How to query TCP connection state in go? - tcp

On the client side of a TCP connection, I am attempting to to reuse established connections as much as possible to avoid the overhead of dialing every time I need a connection. Fundamentally, it's connection pooling, although technically, my pool size just happens to be one.
I'm running into a problem in that if a connection sits idle for long enough, the other end disconnects. I've tried using something like the following to keep connections alive:
err = conn.(*net.TCPConn).SetKeepAlive(true)
if err != nil {
fmt.Println(err)
return
}
err = conn.(*net.TCPConn).SetKeepAlivePeriod(30*time.Second)
if err != nil {
fmt.Println(err)
return
}
But this isn't helping. In fact, it's causing my connections to close sooner. I'm pretty sure this is because (on a Mac) this means the connection health starts being probed after 30 seconds and then is probed at 8 times at 30 second intervals. The server side must not be supporting keepalive, so after 4 minutes and 30 seconds, the client is disconnecting.
There might be nothing I can do to keep an idle connection alive indefinitely, and that would be absolutely ok if there were some way for me to at least detect that a connection has been closed so that I can seamlessly replace it with a new one. Alas, even after reading all the docs and scouring the blogosphere for help, I can't find any way at all in go to query the state of a TCP connection.
There must be a way. Does anyone have any insight into how that can be accomplished? Many thanks in advance to anyone who does!
EDIT:
Ideally, I'd like to learn how to handle this, low-level with pure go-- without using third-party libraries to accomplish this. Of course if there is some library that does this, I don't mind being pointed in its direction so I can see how they do it.

The socket api doesn't give you access to the state of the connection. You can query the current state it in various ways from the kernel (/proc/net/tcp[6] on linux for example), but that doesn't make any guarantee that further sends will succeed.
I'm a little confused on one point here. My client is ONLY sending data. Apart from acking the packets, the server sends nothing back. Reading doesn't seem an appropriate way to determine connection status, as there's noting TO read.
The socket API is defined such that that you detect a closed connection by a read returning 0 bytes. That's the way it works. In Go, this is translated to a Read returning io.EOF. This will usually be the fastest way to detect a broken connection.
So am I supposed to just send and act on whatever errors occur? If so, that's a problem because I'm observing that I typically do not get any errors at all when attempting to send over a broken pipe-- which seems totally wrong
If you look closely at how TCP works, this is the expected behavior. If the connection is closed on the remote side, then your first send will trigger an RST from the server, fully closing the local connection. You either need to read from the connection to detect the close, or if you try to send again you will get an error (assuming you've waited long enough for the packets to make a round trip), like "broken pipe" on linux.
To clarify... I can dial, unplug an ethernet cable, and STILL send without error. The messages don't get through, obviously, but I receive no error
If the connection is actually broken, or the server is totally unresponsive, then you're sending packets off to nowhere.
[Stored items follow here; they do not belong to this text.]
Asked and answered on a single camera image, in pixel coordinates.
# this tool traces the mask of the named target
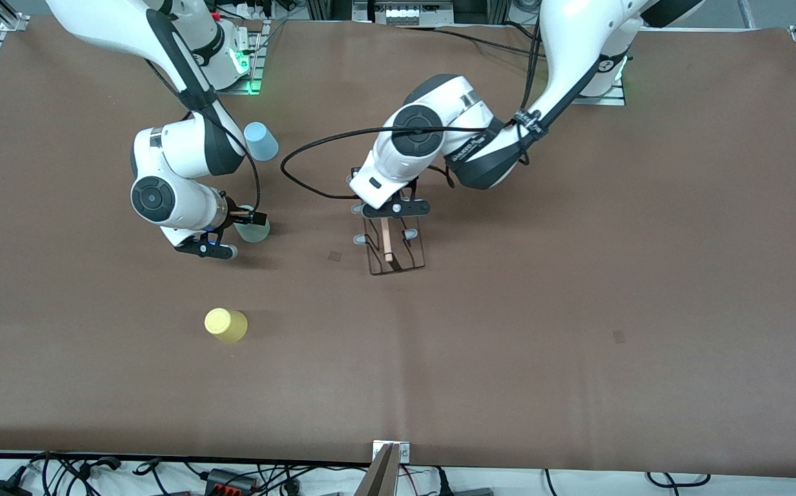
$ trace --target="black cable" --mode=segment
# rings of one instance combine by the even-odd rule
[[[63,458],[59,457],[58,455],[56,455],[54,453],[47,452],[45,454],[45,456],[46,456],[46,462],[43,464],[43,480],[45,480],[45,478],[46,478],[46,476],[45,476],[46,467],[48,467],[48,465],[46,465],[46,464],[48,463],[48,459],[51,456],[52,459],[55,459],[56,461],[58,461],[61,464],[62,467],[64,467],[65,471],[67,471],[68,473],[70,473],[74,477],[71,480],[71,483],[67,485],[67,493],[68,494],[70,494],[70,489],[71,489],[71,486],[73,486],[74,482],[79,480],[80,483],[83,483],[83,487],[86,489],[86,494],[90,494],[91,493],[91,494],[95,494],[95,496],[101,496],[101,493],[99,493],[98,490],[96,490],[95,487],[93,487],[92,484],[90,484],[89,481],[87,481],[86,478],[83,477],[83,475],[81,475],[80,472],[77,471],[76,468],[74,468],[74,462],[69,462],[67,459],[63,459]],[[48,487],[45,486],[45,484],[43,485],[43,490],[45,492],[48,492]]]
[[[440,174],[443,174],[444,178],[448,180],[448,186],[450,186],[451,188],[456,187],[456,183],[452,182],[452,178],[450,176],[450,167],[444,167],[444,169],[439,169],[439,167],[430,165],[429,167],[426,167],[426,169],[434,170],[434,172],[439,172]]]
[[[332,472],[339,472],[339,471],[363,471],[363,472],[367,472],[367,468],[364,468],[364,467],[317,467],[317,468],[323,468],[326,471],[332,471]]]
[[[483,43],[484,45],[490,45],[490,47],[502,48],[502,50],[509,50],[512,52],[526,54],[526,56],[530,55],[530,51],[524,50],[523,48],[512,47],[509,45],[503,45],[502,43],[496,43],[496,41],[484,40],[483,38],[478,37],[470,37],[468,34],[462,34],[462,32],[455,32],[455,31],[441,31],[439,29],[432,29],[433,32],[442,32],[443,34],[450,34],[451,37],[460,37],[466,40],[471,40],[477,43]]]
[[[71,489],[74,489],[74,482],[78,481],[78,478],[72,478],[70,480],[70,484],[67,485],[67,492],[65,492],[65,496],[70,496]]]
[[[294,474],[292,476],[288,476],[288,477],[285,478],[285,480],[282,480],[281,482],[276,483],[275,486],[266,488],[266,490],[264,490],[264,492],[262,494],[264,494],[264,495],[269,494],[276,487],[284,486],[285,484],[287,484],[287,483],[289,483],[289,482],[291,482],[293,480],[297,480],[298,478],[300,478],[300,476],[302,476],[304,474],[308,474],[309,472],[312,472],[314,470],[315,470],[314,467],[306,468],[306,470],[297,472],[297,474]]]
[[[190,464],[188,464],[187,462],[183,462],[183,464],[184,464],[185,467],[187,467],[188,471],[193,472],[194,474],[196,474],[197,477],[199,477],[199,478],[203,478],[204,477],[205,472],[196,471],[196,469],[191,467]]]
[[[32,456],[32,458],[28,459],[27,464],[21,465],[21,467],[17,468],[15,472],[13,472],[13,475],[11,475],[10,478],[8,478],[7,480],[6,487],[8,489],[15,489],[17,487],[20,487],[21,478],[24,476],[24,472],[28,469],[28,467],[31,464],[33,464],[33,462],[38,462],[40,461],[40,459],[43,459],[44,457],[48,456],[49,456],[48,451],[43,451],[42,453]]]
[[[510,25],[510,26],[512,26],[512,28],[515,28],[515,29],[517,29],[518,31],[522,32],[522,34],[524,35],[524,37],[530,38],[530,40],[532,40],[532,39],[533,39],[533,34],[532,34],[532,32],[530,32],[530,31],[527,31],[527,28],[524,28],[524,26],[521,26],[521,25],[520,25],[520,24],[518,24],[517,22],[514,22],[514,21],[512,21],[512,20],[506,20],[506,21],[505,21],[505,22],[503,22],[502,24],[504,24],[504,25]]]
[[[165,486],[163,486],[163,481],[159,480],[159,473],[156,472],[156,465],[153,465],[153,468],[150,469],[153,472],[153,478],[156,480],[156,485],[159,486],[159,490],[163,492],[163,496],[171,496],[171,493],[168,490],[165,490]]]
[[[360,136],[362,134],[372,134],[374,132],[384,132],[384,131],[398,132],[399,135],[400,135],[402,132],[406,132],[406,133],[411,133],[411,132],[412,133],[421,133],[421,132],[436,132],[436,131],[482,132],[482,131],[486,131],[486,129],[480,128],[480,127],[476,128],[476,127],[451,127],[451,126],[416,126],[416,127],[414,127],[414,126],[407,126],[407,127],[392,126],[392,127],[372,127],[372,128],[368,128],[368,129],[358,129],[356,131],[341,132],[340,134],[335,134],[335,135],[332,135],[332,136],[328,136],[326,138],[317,139],[316,141],[313,141],[312,143],[307,143],[307,144],[303,145],[303,147],[300,147],[297,150],[294,150],[293,152],[291,152],[290,154],[285,156],[284,159],[282,159],[282,164],[279,166],[279,170],[282,170],[282,174],[284,174],[286,176],[286,178],[291,179],[291,181],[293,181],[294,183],[297,183],[297,185],[299,185],[301,188],[309,189],[309,191],[311,191],[314,194],[317,194],[319,196],[322,196],[322,197],[325,197],[325,198],[331,198],[331,200],[357,200],[358,199],[357,195],[326,194],[326,192],[323,192],[321,189],[313,188],[313,186],[307,185],[307,183],[304,183],[300,179],[295,178],[294,175],[291,175],[291,173],[288,172],[287,169],[285,169],[285,166],[288,164],[288,161],[290,161],[292,158],[294,158],[298,154],[301,154],[301,153],[305,152],[306,150],[308,150],[310,148],[318,147],[318,145],[323,145],[325,143],[330,143],[331,141],[337,141],[337,139],[351,138],[353,136]]]
[[[552,484],[552,472],[549,471],[548,468],[546,468],[544,472],[545,472],[545,480],[548,481],[548,490],[552,492],[552,496],[558,496],[558,492],[554,490],[554,484]]]
[[[276,470],[278,470],[278,465],[274,465],[273,466],[273,470],[271,472],[269,472],[269,478],[266,480],[265,483],[263,483],[263,486],[259,487],[258,492],[260,492],[262,494],[268,494],[270,492],[270,490],[275,489],[275,487],[270,487],[269,484],[272,484],[274,481],[278,480],[279,477],[284,476],[285,474],[290,474],[291,473],[291,467],[289,467],[288,465],[285,465],[285,467],[282,469],[282,471],[279,472],[278,474],[275,473]],[[284,485],[284,483],[278,484],[278,486],[276,486],[276,487],[280,487],[281,488],[281,486],[283,486],[283,485]]]
[[[646,480],[649,480],[649,483],[653,484],[653,486],[658,486],[658,487],[661,487],[662,489],[672,490],[673,493],[674,493],[674,496],[679,496],[680,488],[701,487],[704,484],[709,483],[710,479],[712,478],[710,476],[710,474],[704,474],[704,478],[701,479],[698,482],[677,483],[674,480],[674,478],[671,476],[671,474],[668,474],[668,472],[662,472],[662,475],[668,480],[668,484],[663,484],[663,483],[660,483],[660,482],[656,481],[652,477],[652,472],[646,472]]]
[[[43,487],[43,494],[45,494],[45,496],[52,496],[52,493],[49,491],[48,477],[46,477],[46,470],[48,468],[49,468],[49,454],[46,454],[46,459],[43,462],[43,472],[40,474],[40,484]]]
[[[61,481],[64,480],[65,475],[67,475],[67,470],[65,470],[64,467],[61,467],[61,476],[59,476],[58,480],[55,481],[55,487],[52,488],[52,494],[56,494],[57,495],[59,493],[59,487],[61,487]]]
[[[435,467],[438,470],[438,478],[441,483],[441,490],[438,492],[439,496],[454,496],[452,490],[450,489],[450,482],[448,481],[448,474],[444,471],[444,468]]]
[[[159,81],[162,82],[166,88],[168,88],[171,94],[173,94],[174,97],[178,99],[178,101],[181,101],[180,97],[178,96],[178,92],[175,91],[175,88],[171,87],[171,84],[169,84],[169,82],[165,80],[165,77],[162,75],[162,72],[159,72],[159,69],[156,69],[156,66],[153,65],[153,63],[150,62],[150,60],[144,59],[144,61],[147,62],[147,65],[150,67],[150,70],[153,70],[153,73],[156,75],[156,78],[158,78]],[[230,116],[230,119],[232,119],[232,116],[230,115],[230,112],[226,110],[226,107],[224,107],[224,112],[226,112],[227,116]],[[234,141],[235,144],[237,144],[238,147],[241,148],[242,153],[244,154],[244,156],[247,157],[248,163],[251,164],[251,170],[254,175],[254,211],[257,211],[260,207],[260,175],[257,173],[257,164],[254,163],[254,159],[251,156],[251,152],[248,151],[248,148],[246,148],[246,145],[244,145],[244,139],[239,139],[235,137],[235,134],[233,134],[229,129],[225,128],[223,125],[221,125],[221,123],[217,122],[215,119],[212,119],[210,116],[207,116],[205,112],[199,112],[199,114],[203,118],[205,118],[205,120],[209,121],[212,126],[215,126],[219,130],[224,132],[227,136],[232,138],[232,141]]]
[[[55,471],[55,474],[52,474],[52,478],[51,479],[45,480],[45,479],[41,478],[40,484],[45,484],[46,487],[50,487],[53,484],[55,484],[55,486],[52,487],[52,494],[57,494],[58,491],[59,491],[57,482],[59,480],[64,479],[64,474],[67,474],[67,471],[65,470],[65,468],[63,466],[59,467],[58,470]]]
[[[523,100],[521,100],[521,109],[526,109],[527,102],[530,100],[530,91],[533,89],[533,81],[536,80],[536,65],[539,62],[539,47],[541,41],[539,37],[539,21],[536,20],[536,25],[533,27],[533,37],[530,41],[530,57],[527,60],[527,80],[523,87]]]

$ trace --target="light blue cup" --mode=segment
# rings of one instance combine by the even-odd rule
[[[250,205],[243,205],[241,208],[254,211],[254,207]],[[266,224],[263,226],[259,226],[257,224],[233,225],[235,226],[235,230],[238,230],[238,235],[240,235],[246,242],[262,242],[267,236],[269,236],[269,219],[266,220]]]
[[[249,123],[244,126],[244,141],[248,144],[248,151],[254,160],[272,160],[279,153],[278,142],[263,123]]]

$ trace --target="wooden stick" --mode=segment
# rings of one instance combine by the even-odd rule
[[[386,257],[386,262],[391,265],[395,261],[395,254],[392,253],[392,233],[389,232],[388,217],[379,218],[379,228],[383,231],[383,255]]]
[[[389,217],[379,218],[379,228],[383,231],[383,258],[392,270],[401,270],[401,264],[392,252],[392,232],[389,230]]]

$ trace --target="table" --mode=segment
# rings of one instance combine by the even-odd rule
[[[507,118],[526,67],[382,25],[290,22],[270,48],[262,94],[224,104],[279,159],[439,72]],[[414,464],[796,477],[796,45],[644,32],[632,53],[627,107],[571,107],[492,191],[423,174],[428,267],[372,277],[351,202],[275,161],[266,242],[172,251],[127,157],[183,110],[36,17],[0,54],[0,448],[351,462],[396,439]],[[292,170],[347,192],[372,141]],[[247,167],[207,183],[252,198]],[[243,342],[206,335],[213,307],[250,317]]]

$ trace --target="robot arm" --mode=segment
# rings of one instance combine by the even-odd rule
[[[442,74],[411,93],[405,106],[386,125],[424,125],[422,120],[401,122],[408,104],[429,107],[438,114],[432,125],[486,128],[484,132],[444,132],[438,150],[420,156],[407,154],[396,144],[395,132],[382,132],[373,151],[350,187],[374,208],[416,178],[441,152],[462,185],[488,189],[514,169],[517,160],[548,132],[556,117],[576,97],[605,93],[618,78],[627,48],[643,25],[641,14],[662,9],[668,22],[694,12],[703,0],[545,0],[540,25],[548,61],[548,84],[528,110],[518,110],[515,125],[505,126],[477,98],[461,76]],[[464,111],[443,112],[443,107]]]
[[[235,248],[220,245],[222,230],[232,223],[265,223],[266,216],[249,211],[232,216],[231,211],[241,209],[229,197],[194,181],[235,172],[244,153],[230,136],[241,136],[241,131],[175,26],[142,0],[98,0],[81,8],[74,0],[48,3],[71,34],[98,47],[144,57],[171,79],[181,103],[193,110],[193,118],[136,135],[130,155],[136,176],[132,205],[163,230],[176,250],[231,258]],[[211,244],[209,232],[218,235]]]
[[[215,89],[224,89],[247,74],[246,28],[238,28],[227,19],[215,21],[203,0],[144,0],[144,3],[165,14],[175,26]]]
The TCP stack can't tell the difference between packets that are really slow, packet loss, congestion, or a broken connection. The system needs to wait for the retransmission timeout, and retry the packet a number of times before failing. The standard configuration for retries alone can take between 13 and 30 minutes to trigger an error.
What you can do in your code is
Turn on keepalive. This will notify you of a broken connection more quickly, because the idle connection is always being tested.
Read from the socket. Either have a concurrent Read in progress, or check for something to read first with select/poll/epoll (Go usually uses the first)
Set timeouts (deadlines in Go) for everything.
If you're not expecting any data from the connection, checking for a closed connection is very easy in Go; dispatch a goroutine to read from the connection until there's an error.
notify := make(chan error)
go func() {
buf := make([]byte, 1024)
for {
n, err := conn.Read(buf)
if err != nil {
notify <- err
return
}
if n > 0 {
fmt.Println("unexpected data: %s", buf[:n])
}
}
}()

There is no such thing as 'TCP connection state', by design. There is only what happens when you send something. There is no TCP API, at any level down to the silicon, that will tell you the current state of a TCP connection. You have to try to use it.
If you're sending keepalive probes, the server doesn't have any choice but to respond appropriately. The server doesn't even know that they are keepalives. They aren't. They are just duplicate ACKs. Supporting keepalive just means supporting sending keepalives.

Related

TCP write error but not really

I have been testing a program which has simple communication between two machines over a 1Gbps line. While running TCP communications over the line I occasionally receive write errors on the client side (due to a timeout) when the network is totally flooded (running at or close to 100% usage). This generally happens when I am running multiple instances of the same program going to different ports.
My question is, is it possible to get a write error but still receive the message on the server side. It appears that is what is happening, and I am not quite sure why. Could it be that the ACK coming back to the client is what is timing out?
Yes, that is possible. TCP does not guarantee you that data you sent successfully is received and that data that is sent unsuccessfully is not received. This problem is unsolvable. It is called the Generals Problem. There is always a way to loose messages/packets such that the sender comes to the wrong conclusion. TCP guarantees that the receiver receives the same stream of bytes that the sender sent, but possibly cut off at an arbitrary point.
This unreliability has performance reasons, too. TCP data is buffered on both hosts as well as on the network. Acknowledgement is delayed.
You have to live with this. If you make your scenario more concrete I can suggest some strategies of dealing with this.
send puts data into the TCP send buffer.
If the send buffer has no enough space, send will block util the data is completely or partly copied into the send buffer, or the designed timeout arrives.
Read timeout and write timeout is OK. You should check and process them. The way is restarting read/write operation after timeout. You also pay attention to other read/write error except timeout.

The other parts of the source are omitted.